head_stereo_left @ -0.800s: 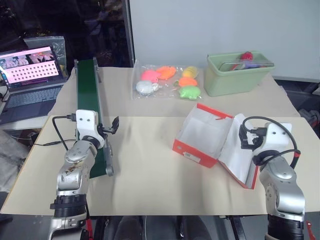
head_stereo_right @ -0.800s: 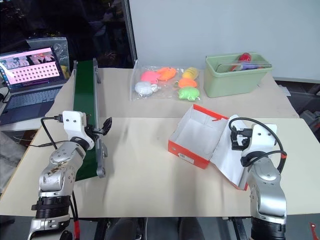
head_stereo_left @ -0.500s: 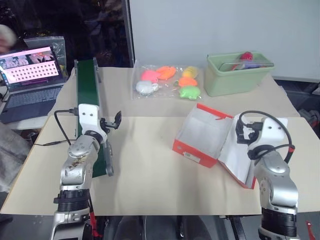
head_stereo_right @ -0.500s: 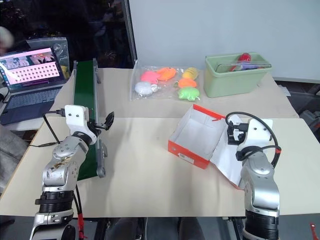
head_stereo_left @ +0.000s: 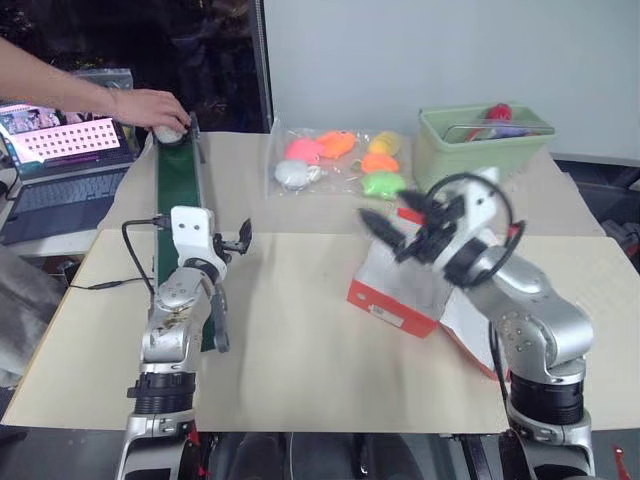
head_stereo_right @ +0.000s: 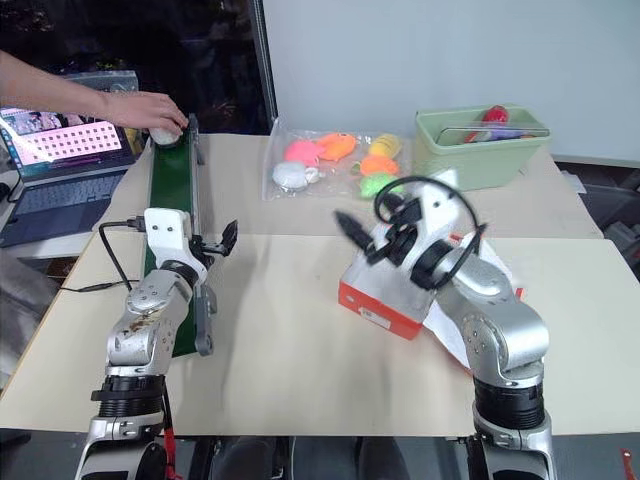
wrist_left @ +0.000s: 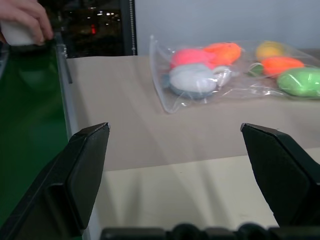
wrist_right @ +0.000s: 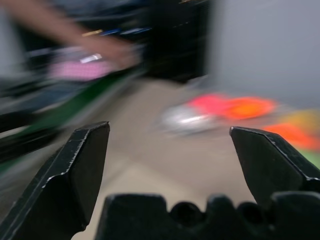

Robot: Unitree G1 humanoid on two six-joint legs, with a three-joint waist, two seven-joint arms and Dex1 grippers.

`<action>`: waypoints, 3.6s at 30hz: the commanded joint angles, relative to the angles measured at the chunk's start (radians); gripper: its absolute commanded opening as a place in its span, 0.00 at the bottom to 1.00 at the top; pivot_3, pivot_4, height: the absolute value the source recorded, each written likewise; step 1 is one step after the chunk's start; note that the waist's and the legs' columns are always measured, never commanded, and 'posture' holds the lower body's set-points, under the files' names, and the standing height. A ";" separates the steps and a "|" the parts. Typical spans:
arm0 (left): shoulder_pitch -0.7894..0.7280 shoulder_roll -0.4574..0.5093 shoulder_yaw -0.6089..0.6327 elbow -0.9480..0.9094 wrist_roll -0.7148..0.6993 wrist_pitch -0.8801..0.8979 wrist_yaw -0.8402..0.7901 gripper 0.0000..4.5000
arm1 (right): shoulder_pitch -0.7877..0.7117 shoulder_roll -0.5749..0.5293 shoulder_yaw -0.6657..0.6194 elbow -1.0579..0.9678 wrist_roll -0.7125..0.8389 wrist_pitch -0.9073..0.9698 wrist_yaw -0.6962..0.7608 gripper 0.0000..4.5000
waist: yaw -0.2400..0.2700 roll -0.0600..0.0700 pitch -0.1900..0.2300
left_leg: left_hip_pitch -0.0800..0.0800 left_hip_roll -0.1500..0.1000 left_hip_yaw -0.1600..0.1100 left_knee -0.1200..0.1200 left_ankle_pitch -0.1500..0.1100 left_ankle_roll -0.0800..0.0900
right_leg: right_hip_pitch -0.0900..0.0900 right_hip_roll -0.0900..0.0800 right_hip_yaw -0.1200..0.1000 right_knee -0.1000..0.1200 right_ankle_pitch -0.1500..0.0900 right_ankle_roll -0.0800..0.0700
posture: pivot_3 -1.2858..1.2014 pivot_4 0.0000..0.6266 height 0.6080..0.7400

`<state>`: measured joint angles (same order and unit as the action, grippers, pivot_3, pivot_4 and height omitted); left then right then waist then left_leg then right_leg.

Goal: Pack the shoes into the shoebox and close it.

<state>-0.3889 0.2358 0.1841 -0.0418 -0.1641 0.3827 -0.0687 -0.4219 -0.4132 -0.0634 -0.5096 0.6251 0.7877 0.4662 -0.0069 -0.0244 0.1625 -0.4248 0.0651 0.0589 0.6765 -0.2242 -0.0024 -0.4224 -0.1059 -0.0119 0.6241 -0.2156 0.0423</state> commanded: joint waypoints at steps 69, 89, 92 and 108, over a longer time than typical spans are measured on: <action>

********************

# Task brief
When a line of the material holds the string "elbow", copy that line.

# Result for this task
arm0 (left): shoulder_pitch -0.7894..0.7280 shoulder_roll -0.4574..0.5093 shoulder_yaw -0.6089..0.6327 elbow -0.9480..0.9094 wrist_roll -0.7148..0.6993 wrist_pitch -0.8801..0.8979 wrist_yaw -0.8402..0.7901 gripper 0.0000..4.5000
arm1 (right): shoulder_pitch -0.7877..0.7117 shoulder_roll -0.5749..0.5293 shoulder_yaw -0.6657..0.6194 elbow -1.0579..0.9678 wrist_roll -0.7125..0.8389 wrist_pitch -0.9073..0.9698 wrist_yaw -0.6962..0.7608 gripper 0.0000..4.5000

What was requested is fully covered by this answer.